OPINION AND ORDER
This is a post-award bid protest of an agency’s corrective action following an earlier protest before the Government Accountability Office (“GAO”). Plaintiff Mission Essential Personnel, LLC (“Mission Essential”) had challenged the award of two task orders issued by the Department of the Army (“Army” or “agency”) for intelligence support services primarily in Afghanistan under previously entered Indefinite Delivery Indefinite Quantity (“IDIQ”) contracts. During the GAO proceedings, the Army volunteered to take corrective action, which it believed would moot the protest. Mission Essential regards this corrective action as defective and seeks redress in this court.
The initial awardee, Harding Security Associates, Inc. (“Harding Security,” “Harding,” or “defendant-intervenor”), intervened as a defendant. Thereafter, the United States (“the government”) and Harding Security filed motions to dismiss the case for lack of jurisdiction, arguing that the protest was barred by 10 U.S.C. § 2304c(e), which prohibits judicial consideration of protests in connection with the issuance of task orders. Mission Essential disputed this assertion, but the corrective action proceeded and new task orders were issued. When Mission Essential received nearly all of the new orders, it filed a notice of voluntary dismissal of the action pursuant to RCFC 41. The case is now in an unusual posture: all three parties concur that the case should be dismissed, but they cannot agree on how the court procedurally should direct the dismissal.
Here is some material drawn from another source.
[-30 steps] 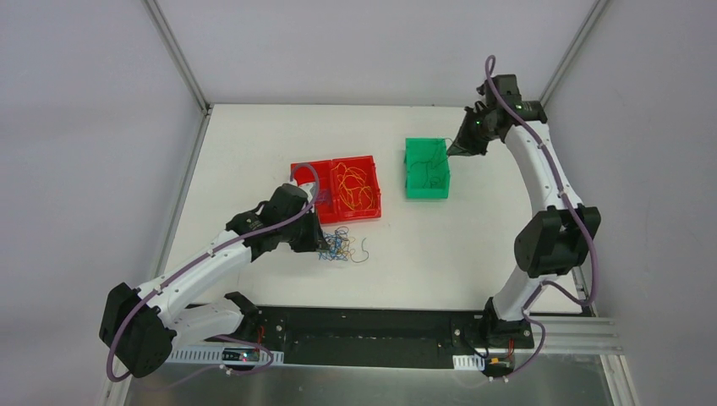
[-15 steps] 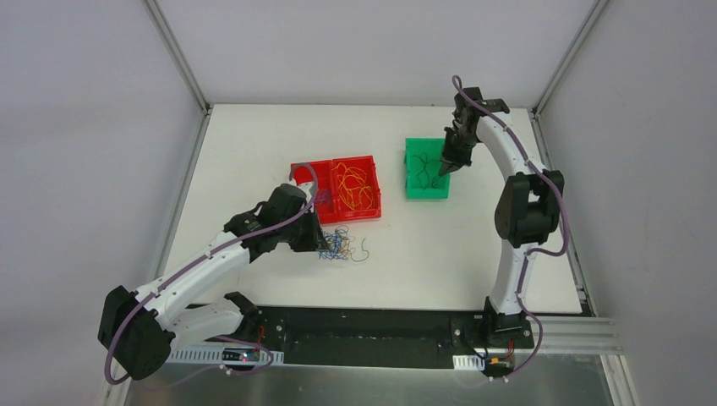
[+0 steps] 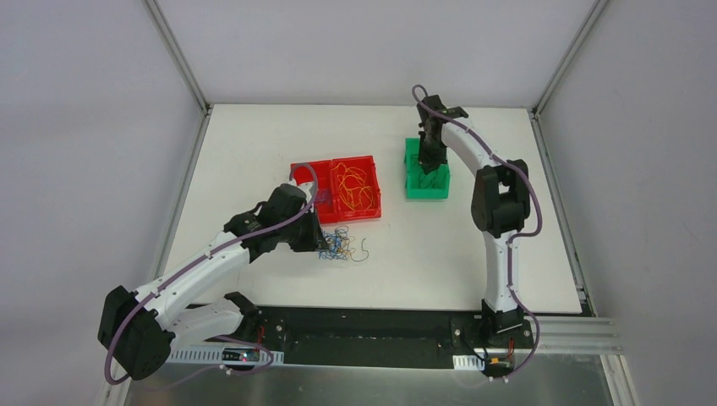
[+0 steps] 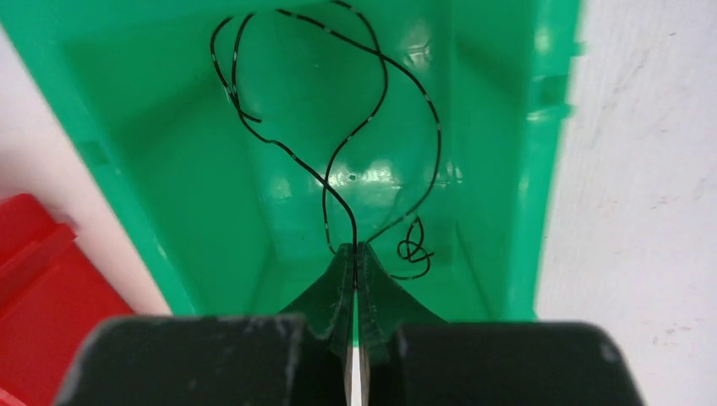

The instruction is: Untangle the cables

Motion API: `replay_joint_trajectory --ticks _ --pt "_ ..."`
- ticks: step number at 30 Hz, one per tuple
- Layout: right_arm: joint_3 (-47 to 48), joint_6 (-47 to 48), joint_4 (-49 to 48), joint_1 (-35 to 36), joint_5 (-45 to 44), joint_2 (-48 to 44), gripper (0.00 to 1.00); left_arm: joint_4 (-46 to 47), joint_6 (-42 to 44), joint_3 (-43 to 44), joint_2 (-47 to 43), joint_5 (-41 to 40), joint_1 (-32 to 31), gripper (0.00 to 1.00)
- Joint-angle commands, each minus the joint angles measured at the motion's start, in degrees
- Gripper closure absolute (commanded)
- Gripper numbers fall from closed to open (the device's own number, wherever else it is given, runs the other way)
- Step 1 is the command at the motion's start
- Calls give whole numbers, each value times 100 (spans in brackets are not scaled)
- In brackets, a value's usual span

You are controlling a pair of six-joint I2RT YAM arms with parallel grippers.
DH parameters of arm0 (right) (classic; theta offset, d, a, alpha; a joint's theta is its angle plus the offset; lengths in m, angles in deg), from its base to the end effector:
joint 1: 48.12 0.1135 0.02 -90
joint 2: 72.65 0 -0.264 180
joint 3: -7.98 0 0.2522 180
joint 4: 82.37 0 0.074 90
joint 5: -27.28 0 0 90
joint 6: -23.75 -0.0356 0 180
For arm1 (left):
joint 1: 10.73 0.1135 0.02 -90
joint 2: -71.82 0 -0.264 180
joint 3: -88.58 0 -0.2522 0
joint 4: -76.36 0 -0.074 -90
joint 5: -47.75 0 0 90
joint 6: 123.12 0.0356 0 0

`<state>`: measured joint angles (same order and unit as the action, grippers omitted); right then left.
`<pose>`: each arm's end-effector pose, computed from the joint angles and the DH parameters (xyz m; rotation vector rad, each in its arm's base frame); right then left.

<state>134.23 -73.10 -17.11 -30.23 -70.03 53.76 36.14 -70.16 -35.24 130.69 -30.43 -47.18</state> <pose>0.4528 0.1414 0.2259 -0.2220 2.6868 -0.0424 0.1687 -0.1337 0.2535 0.0986 2.4681 -0.8479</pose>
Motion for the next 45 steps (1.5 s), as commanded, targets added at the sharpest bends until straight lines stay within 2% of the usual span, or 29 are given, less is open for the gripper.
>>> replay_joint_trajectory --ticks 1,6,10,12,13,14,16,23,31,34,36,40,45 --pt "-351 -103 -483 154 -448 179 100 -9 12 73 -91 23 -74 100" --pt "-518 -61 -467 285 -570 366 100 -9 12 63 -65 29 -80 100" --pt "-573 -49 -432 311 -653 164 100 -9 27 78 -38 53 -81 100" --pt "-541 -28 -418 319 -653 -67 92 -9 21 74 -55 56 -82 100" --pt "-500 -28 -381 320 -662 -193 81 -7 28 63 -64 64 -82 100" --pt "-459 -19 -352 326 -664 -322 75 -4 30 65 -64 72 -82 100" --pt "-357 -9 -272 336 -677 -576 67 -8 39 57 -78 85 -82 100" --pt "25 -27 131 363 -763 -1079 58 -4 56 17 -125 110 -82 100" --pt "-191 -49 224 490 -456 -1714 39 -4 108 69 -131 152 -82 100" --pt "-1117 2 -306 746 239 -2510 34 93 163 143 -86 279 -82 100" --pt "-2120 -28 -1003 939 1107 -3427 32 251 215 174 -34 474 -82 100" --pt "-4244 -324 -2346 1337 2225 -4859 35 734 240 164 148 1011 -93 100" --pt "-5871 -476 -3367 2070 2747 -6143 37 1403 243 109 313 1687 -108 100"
On September 22, 2010, the Army issued three multiple-award IDIQ contracts
On July 6, 2011, the Army issued a task-order request for proposals (“TORFP” or “taskorder request”) for various intelligence services. AR Tab 6.
Each of the contract holders submitted an offer. See AR 28-359; AR 29-365. All three received a satisfactory technical rating, and consequently the award was made on the basis of the prices proposed. AR 28-359; AR 29-365. The Army divided the 32 labor
Mission Essential filed a protest with GAO on October 24, 2011. AR Tab 2. Among the various grounds alleged in its protest, Mission Essential argued that the Army failed to conduct a proper price comparison among the offers. AR 2-25 to -26. In determining the lowest bid for a particular position, the Army looked solely at the price submitted for that CLIN. Mission Essential argued that the correct measure was actually the CLIN price plus the pro rata sum of the mobilization, other direct costs, and insurance CLINs. AR 38-406. These latter items represented costs that the Army was obliged separately to pay for each position filled by the contractor. Id. [* * *]. See, e.g., AR 29-365.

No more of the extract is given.